● WORK ITEM
The data below should be transcribed in full, with no picture included.
:: PROVIDED DATA ::
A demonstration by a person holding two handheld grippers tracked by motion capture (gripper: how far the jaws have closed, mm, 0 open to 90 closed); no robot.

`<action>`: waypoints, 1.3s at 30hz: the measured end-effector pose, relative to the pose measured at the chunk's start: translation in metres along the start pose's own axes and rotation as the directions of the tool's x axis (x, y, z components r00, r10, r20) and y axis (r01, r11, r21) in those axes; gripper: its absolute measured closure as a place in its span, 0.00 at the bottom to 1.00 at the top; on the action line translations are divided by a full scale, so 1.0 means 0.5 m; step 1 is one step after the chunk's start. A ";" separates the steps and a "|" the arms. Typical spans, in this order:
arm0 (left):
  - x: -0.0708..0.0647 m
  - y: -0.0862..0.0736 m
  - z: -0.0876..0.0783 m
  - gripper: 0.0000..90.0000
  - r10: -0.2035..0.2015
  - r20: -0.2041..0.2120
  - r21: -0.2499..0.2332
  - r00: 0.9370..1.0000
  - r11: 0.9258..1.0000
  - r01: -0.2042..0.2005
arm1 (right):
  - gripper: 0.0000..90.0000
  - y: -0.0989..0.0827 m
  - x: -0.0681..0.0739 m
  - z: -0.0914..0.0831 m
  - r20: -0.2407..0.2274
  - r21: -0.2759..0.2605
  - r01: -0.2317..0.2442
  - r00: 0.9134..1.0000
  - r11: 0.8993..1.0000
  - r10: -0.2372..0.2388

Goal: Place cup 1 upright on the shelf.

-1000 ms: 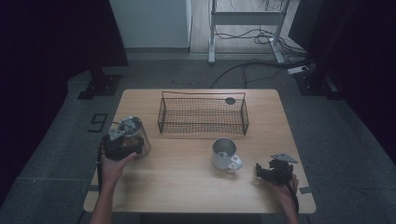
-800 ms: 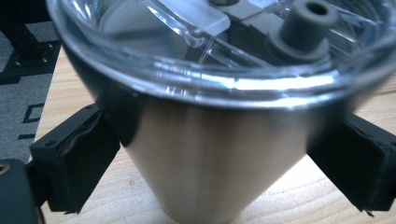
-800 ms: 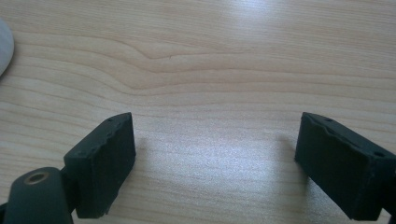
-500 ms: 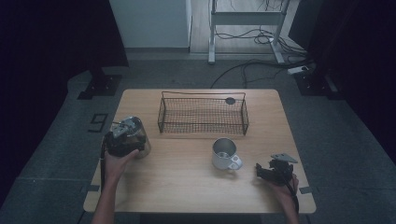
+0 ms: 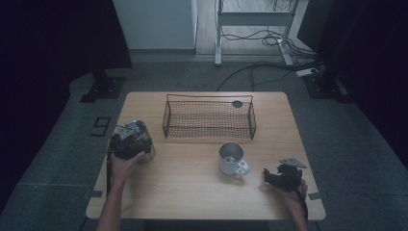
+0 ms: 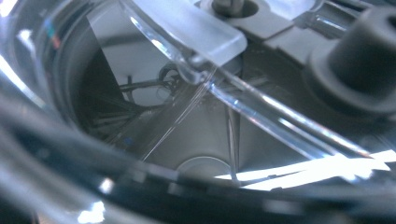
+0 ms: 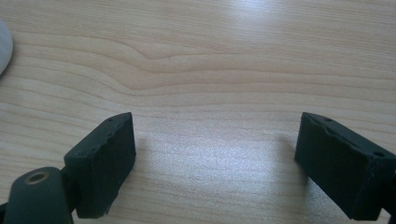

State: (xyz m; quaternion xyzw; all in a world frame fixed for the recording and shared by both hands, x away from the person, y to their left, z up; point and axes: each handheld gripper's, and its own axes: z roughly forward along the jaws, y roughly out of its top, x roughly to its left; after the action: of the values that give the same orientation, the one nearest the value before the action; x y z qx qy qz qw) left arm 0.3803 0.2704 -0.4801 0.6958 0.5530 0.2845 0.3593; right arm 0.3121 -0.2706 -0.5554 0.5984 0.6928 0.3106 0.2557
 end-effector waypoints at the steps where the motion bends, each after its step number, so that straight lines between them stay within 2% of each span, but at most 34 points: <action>1: 0.000 0.000 0.000 0.03 0.000 0.001 -0.002 1.000 1.000 0.000 | 0.13 0.000 0.000 0.000 0.000 0.000 0.000 1.000 1.000 0.000; 20: 0.000 -0.004 0.000 0.04 0.000 -0.001 -0.019 1.000 1.000 0.000 | 0.14 0.000 0.000 0.000 0.002 -0.001 -0.001 1.000 1.000 0.001; 26: 0.002 -0.002 -0.002 0.04 -0.027 0.011 -0.017 1.000 0.999 0.028 | 0.14 0.000 0.000 0.000 0.002 -0.001 -0.001 1.000 1.000 0.001; 31: 0.002 -0.001 -0.005 0.04 -0.025 0.007 -0.018 1.000 1.000 0.026 | 0.14 0.000 0.000 0.000 0.003 -0.001 -0.001 1.000 1.000 0.001; 39: -0.004 0.021 -0.023 0.04 -0.010 -0.003 -0.047 1.000 0.999 0.010 | 0.14 0.000 0.000 0.000 0.003 -0.001 0.000 1.000 1.000 0.000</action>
State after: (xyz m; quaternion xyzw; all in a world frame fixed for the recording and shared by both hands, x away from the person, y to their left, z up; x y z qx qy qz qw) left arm 0.3766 0.2694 -0.4650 0.6839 0.5501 0.2967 0.3763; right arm 0.3121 -0.2706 -0.5553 0.5990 0.6921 0.3100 0.2570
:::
● TASK RESPONSE
A demonstration by a person holding two handheld grippers tracked by motion capture (gripper: how far the jaws have closed, mm, 0 open to 90 closed); no robot.

`<action>`: waypoints, 1.3s at 30hz: the measured end-effector pose, relative to the pose measured at the chunk's start: translation in metres along the start pose's own axes and rotation as the directions of the tool's x axis (x, y, z components r00, r10, r20) and y axis (r01, r11, r21) in those axes; gripper: its absolute measured closure as a place in its span, 0.00 at the bottom to 1.00 at the top; on the action line translations are divided by a full scale, so 1.0 means 0.5 m; step 1 is one step after the chunk's start. A ";" separates the steps and a "|" the arms. Typical spans, in this order:
arm0 (left):
  - x: -0.0708..0.0647 m
  - y: -0.0862..0.0736 m
  - z: -0.0876..0.0783 m
  - gripper: 0.0000..90.0000
  - r10: -0.2035..0.2015
  - r20: -0.2041..0.2120
  - r21: -0.2499..0.2332
  - r00: 0.9370..1.0000
  - r11: 0.9258..1.0000
  - r01: -0.2042..0.2005
arm1 (right):
  - gripper: 0.0000..90.0000
  - y: -0.0989..0.0827 m
  - x: -0.0681..0.0739 m
  - z: -0.0914..0.0831 m
  - r20: -0.2407..0.2274
  - r21: -0.2759..0.2605
  - r01: -0.2317..0.2442
  - r00: 0.9134..1.0000
  - r11: 0.8993..1.0000
  - r10: -0.2372..0.2388

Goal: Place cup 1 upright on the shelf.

-1000 ms: 
-800 ms: 
-800 ms: 
-500 ms: 
+0 ms: 
+0 ms: 
+0 ms: 

State: (xyz m; quaternion xyzw; all in a world frame fixed for the recording and shared by both hands, x away from the person, y to their left, z up; point and axes: each handheld gripper's, and its own axes: z roughly forward along the jaws, y roughly out of its top, x roughly to its left; after the action: of the values that give the same orientation, the one nearest the value before the action; x y z qx qy qz qw) left arm 0.3803 0.2704 -0.4801 0.6958 0.5530 0.2845 0.3593; right arm 0.3121 -0.2706 -0.5554 0.5984 0.6928 0.3106 0.2557
 end-effector waypoints at the steps where the motion bends, each after its step number, so that straight lines between them stay within 2% of each span, but at most 34 points: <action>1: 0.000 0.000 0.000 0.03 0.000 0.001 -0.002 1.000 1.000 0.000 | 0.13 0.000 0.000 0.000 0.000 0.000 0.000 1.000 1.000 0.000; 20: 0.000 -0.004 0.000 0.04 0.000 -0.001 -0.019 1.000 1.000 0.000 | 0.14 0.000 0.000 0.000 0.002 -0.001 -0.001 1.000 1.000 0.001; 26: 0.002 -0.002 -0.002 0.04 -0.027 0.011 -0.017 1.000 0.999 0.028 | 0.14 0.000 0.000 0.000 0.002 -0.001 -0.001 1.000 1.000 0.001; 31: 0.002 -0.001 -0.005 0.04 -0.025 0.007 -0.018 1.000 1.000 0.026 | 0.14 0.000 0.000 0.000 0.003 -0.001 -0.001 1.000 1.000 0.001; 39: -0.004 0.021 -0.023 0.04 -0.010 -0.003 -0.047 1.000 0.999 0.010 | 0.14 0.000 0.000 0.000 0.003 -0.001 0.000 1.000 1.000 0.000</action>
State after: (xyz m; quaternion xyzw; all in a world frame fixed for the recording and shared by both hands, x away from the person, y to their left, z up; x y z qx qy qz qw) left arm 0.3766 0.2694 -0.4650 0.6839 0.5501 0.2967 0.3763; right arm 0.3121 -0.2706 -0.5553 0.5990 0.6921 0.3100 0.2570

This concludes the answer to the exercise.